[Saved data entries]
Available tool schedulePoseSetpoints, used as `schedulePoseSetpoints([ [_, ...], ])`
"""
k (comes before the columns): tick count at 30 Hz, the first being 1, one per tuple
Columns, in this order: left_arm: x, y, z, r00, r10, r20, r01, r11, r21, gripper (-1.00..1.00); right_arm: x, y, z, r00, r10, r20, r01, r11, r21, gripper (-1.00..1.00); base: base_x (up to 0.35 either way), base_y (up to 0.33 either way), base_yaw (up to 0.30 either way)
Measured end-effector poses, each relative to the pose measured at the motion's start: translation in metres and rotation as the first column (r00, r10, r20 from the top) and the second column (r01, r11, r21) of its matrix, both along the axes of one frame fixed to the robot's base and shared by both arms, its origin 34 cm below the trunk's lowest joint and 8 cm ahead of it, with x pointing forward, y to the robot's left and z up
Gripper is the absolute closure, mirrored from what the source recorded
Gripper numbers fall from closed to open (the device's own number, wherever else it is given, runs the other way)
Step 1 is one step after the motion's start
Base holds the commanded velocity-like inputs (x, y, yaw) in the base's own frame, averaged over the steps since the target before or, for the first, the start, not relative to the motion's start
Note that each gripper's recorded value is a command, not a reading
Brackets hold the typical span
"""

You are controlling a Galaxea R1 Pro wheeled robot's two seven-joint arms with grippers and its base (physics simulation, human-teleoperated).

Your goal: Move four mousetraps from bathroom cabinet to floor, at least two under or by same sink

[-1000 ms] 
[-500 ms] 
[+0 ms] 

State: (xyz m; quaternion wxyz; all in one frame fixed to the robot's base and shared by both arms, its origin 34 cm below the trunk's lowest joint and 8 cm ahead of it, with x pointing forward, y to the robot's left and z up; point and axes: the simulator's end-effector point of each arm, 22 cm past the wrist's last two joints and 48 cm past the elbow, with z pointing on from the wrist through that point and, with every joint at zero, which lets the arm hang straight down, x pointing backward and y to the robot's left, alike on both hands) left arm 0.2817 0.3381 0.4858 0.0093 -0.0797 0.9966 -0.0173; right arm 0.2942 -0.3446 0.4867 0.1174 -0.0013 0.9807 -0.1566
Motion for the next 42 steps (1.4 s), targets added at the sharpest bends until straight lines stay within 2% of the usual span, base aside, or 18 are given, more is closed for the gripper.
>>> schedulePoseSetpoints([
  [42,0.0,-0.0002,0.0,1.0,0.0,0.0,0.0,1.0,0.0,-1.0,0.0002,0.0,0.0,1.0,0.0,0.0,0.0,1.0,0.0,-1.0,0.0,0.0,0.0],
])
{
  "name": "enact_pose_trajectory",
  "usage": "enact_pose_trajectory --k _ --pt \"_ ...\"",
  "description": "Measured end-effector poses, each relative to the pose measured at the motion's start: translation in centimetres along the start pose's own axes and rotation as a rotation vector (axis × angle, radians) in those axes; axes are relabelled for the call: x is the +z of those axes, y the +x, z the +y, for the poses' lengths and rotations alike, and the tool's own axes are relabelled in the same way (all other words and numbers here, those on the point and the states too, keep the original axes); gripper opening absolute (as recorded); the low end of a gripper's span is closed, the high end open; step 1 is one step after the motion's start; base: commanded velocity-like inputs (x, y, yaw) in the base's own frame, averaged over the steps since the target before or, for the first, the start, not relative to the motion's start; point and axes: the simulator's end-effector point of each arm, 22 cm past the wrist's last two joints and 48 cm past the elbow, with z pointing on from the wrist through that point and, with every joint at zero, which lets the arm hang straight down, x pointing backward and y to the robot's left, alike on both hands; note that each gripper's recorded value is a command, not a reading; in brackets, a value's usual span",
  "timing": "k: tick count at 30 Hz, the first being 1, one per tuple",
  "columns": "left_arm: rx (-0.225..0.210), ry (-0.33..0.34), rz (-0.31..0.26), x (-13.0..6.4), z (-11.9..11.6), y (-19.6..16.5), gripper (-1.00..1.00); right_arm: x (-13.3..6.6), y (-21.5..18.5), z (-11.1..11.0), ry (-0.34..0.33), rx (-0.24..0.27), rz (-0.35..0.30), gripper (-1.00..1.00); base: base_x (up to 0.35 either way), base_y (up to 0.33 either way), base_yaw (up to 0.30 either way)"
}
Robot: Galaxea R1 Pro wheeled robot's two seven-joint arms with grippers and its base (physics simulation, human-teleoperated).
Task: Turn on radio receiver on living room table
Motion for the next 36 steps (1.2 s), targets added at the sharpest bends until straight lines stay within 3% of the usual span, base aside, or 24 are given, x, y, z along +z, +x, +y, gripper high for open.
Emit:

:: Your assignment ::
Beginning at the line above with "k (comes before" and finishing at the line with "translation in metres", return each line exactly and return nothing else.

:: Response box ::
k (comes before the columns): tick count at 30 Hz, the first being 1, one per tuple
Columns, in this order: left_arm: x, y, z, r00, r10, r20, r01, r11, r21, gripper (-1.00..1.00); right_arm: x, y, z, r00, r10, r20, r01, r11, r21, gripper (-1.00..1.00); base: base_x (up to 0.35 either way), base_y (up to 0.33 either way), base_yaw (up to 0.30 either way)
Measured end-effector poses, each relative to the pose measured at the motion's start: translation in metres and rotation as the first column (r00, r10, r20 from the top) and the second column (r01, r11, r21) of its matrix, both along the axes of one frame fixed to the robot's base and shared by both arms, its origin 34 cm below the trunk's lowest joint and 8 cm ahead of it, with x pointing forward, y to the robot's left and z up

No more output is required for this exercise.